◆ **Your assignment**
Below are some records. Print all of them exactly as they appear.

◆ **Record set**

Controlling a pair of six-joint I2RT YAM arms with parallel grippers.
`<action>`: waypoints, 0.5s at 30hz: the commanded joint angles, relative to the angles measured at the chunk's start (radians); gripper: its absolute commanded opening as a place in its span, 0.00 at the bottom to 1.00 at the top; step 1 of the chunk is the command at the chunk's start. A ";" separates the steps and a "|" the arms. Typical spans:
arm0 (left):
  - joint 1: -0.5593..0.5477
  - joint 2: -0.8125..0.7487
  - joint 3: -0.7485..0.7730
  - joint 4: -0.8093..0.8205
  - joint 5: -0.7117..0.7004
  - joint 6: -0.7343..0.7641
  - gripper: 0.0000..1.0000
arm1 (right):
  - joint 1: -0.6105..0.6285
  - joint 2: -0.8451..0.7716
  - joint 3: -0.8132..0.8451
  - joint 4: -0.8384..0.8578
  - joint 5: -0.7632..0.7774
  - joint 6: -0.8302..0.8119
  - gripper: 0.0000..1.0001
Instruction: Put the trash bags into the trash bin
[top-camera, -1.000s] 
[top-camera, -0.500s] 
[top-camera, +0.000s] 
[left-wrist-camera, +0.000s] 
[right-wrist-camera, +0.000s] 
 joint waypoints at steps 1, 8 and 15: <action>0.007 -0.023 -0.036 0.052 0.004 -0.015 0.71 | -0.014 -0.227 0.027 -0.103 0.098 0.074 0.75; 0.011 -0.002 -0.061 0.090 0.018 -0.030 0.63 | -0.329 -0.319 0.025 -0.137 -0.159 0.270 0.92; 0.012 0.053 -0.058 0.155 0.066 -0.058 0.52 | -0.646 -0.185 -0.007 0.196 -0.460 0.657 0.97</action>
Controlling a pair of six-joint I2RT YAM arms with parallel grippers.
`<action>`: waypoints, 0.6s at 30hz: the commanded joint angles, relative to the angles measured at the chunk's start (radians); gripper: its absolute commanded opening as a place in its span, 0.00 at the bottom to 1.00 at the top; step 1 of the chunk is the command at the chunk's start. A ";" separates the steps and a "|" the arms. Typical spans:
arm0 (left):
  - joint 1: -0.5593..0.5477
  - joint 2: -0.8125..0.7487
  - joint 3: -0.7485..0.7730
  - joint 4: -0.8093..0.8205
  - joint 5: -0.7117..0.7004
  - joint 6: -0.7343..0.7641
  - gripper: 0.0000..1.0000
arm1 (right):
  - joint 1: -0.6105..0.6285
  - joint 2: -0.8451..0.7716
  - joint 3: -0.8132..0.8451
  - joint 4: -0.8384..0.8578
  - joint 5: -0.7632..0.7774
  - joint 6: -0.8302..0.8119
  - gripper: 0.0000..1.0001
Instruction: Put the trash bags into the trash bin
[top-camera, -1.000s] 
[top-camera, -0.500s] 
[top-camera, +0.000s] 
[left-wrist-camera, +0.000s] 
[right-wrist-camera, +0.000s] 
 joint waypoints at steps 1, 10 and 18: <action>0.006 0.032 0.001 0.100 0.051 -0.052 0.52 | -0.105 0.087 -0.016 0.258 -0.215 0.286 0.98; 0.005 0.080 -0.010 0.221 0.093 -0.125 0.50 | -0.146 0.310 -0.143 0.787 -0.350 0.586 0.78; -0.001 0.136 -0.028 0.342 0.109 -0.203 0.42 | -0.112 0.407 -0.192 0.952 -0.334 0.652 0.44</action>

◆ **Output for this exercise**
Controlling a pair of six-joint I2RT YAM arms with parallel grippers.
`<action>`: waypoints, 0.5s at 30hz: the commanded joint angles, relative to the angles measured at the chunk's start (radians); gripper: its absolute commanded opening as a place in its span, 0.00 at the bottom to 1.00 at the top; step 1 of the chunk is the command at the chunk's start. A ";" separates the steps and a "|" the arms. Typical spans:
arm0 (left):
  - joint 1: -0.5593..0.5477
  - joint 2: -0.8125..0.7487
  - joint 3: -0.7485..0.7730
  - joint 4: -0.8093..0.8205
  - joint 5: -0.7117..0.7004
  - joint 6: -0.7343..0.7641
  - gripper: 0.0000..1.0000
arm1 (right):
  - joint 1: -0.6105..0.6285
  - joint 2: -0.8451..0.7716
  - joint 3: -0.8132..0.8451
  - joint 4: -0.8384..0.8578
  - joint 5: -0.7632..0.7774
  - joint 6: -0.8302..0.8119
  - gripper: 0.0000..1.0001
Instruction: Put the trash bags into the trash bin
[top-camera, -1.000s] 
[top-camera, -0.500s] 
[top-camera, +0.000s] 
[left-wrist-camera, +0.000s] 
[right-wrist-camera, +0.000s] 
 joint waypoints at steps 1, 8 and 15: <action>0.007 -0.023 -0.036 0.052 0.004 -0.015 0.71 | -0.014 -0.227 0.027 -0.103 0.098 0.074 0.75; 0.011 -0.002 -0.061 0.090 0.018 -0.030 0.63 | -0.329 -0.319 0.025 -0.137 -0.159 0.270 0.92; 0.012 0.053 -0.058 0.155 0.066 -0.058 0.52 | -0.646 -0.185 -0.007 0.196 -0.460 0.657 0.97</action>
Controlling a pair of six-joint I2RT YAM arms with parallel grippers.
`<action>`: waypoints, 0.6s at 30hz: the commanded joint angles, relative to the angles measured at the chunk's start (radians); gripper: its absolute commanded opening as a place in its span, 0.00 at the bottom to 1.00 at the top; step 1 of the chunk is the command at the chunk's start. A ";" separates the steps and a "|" the arms. Typical spans:
arm0 (left):
  - joint 1: -0.5593..0.5477
  - joint 2: -0.8125..0.7487
  - joint 3: -0.7485..0.7730
  - joint 4: -0.8093..0.8205
  - joint 5: -0.7117..0.7004
  - joint 6: -0.7343..0.7641
  - gripper: 0.0000..1.0000
arm1 (right):
  - joint 1: -0.6105..0.6285
  - joint 2: -0.8451..0.7716
  - joint 3: -0.8132..0.8451
  - joint 4: -0.8384..0.8578
  - joint 5: -0.7632..0.7774
  - joint 6: -0.8302..0.8119
  - gripper: 0.0000..1.0001
Instruction: Put the trash bags into the trash bin
[top-camera, -1.000s] 
[top-camera, -0.500s] 
[top-camera, +0.000s] 
[left-wrist-camera, +0.000s] 
[right-wrist-camera, +0.000s] 
 joint waypoints at steps 1, 10 and 18: <action>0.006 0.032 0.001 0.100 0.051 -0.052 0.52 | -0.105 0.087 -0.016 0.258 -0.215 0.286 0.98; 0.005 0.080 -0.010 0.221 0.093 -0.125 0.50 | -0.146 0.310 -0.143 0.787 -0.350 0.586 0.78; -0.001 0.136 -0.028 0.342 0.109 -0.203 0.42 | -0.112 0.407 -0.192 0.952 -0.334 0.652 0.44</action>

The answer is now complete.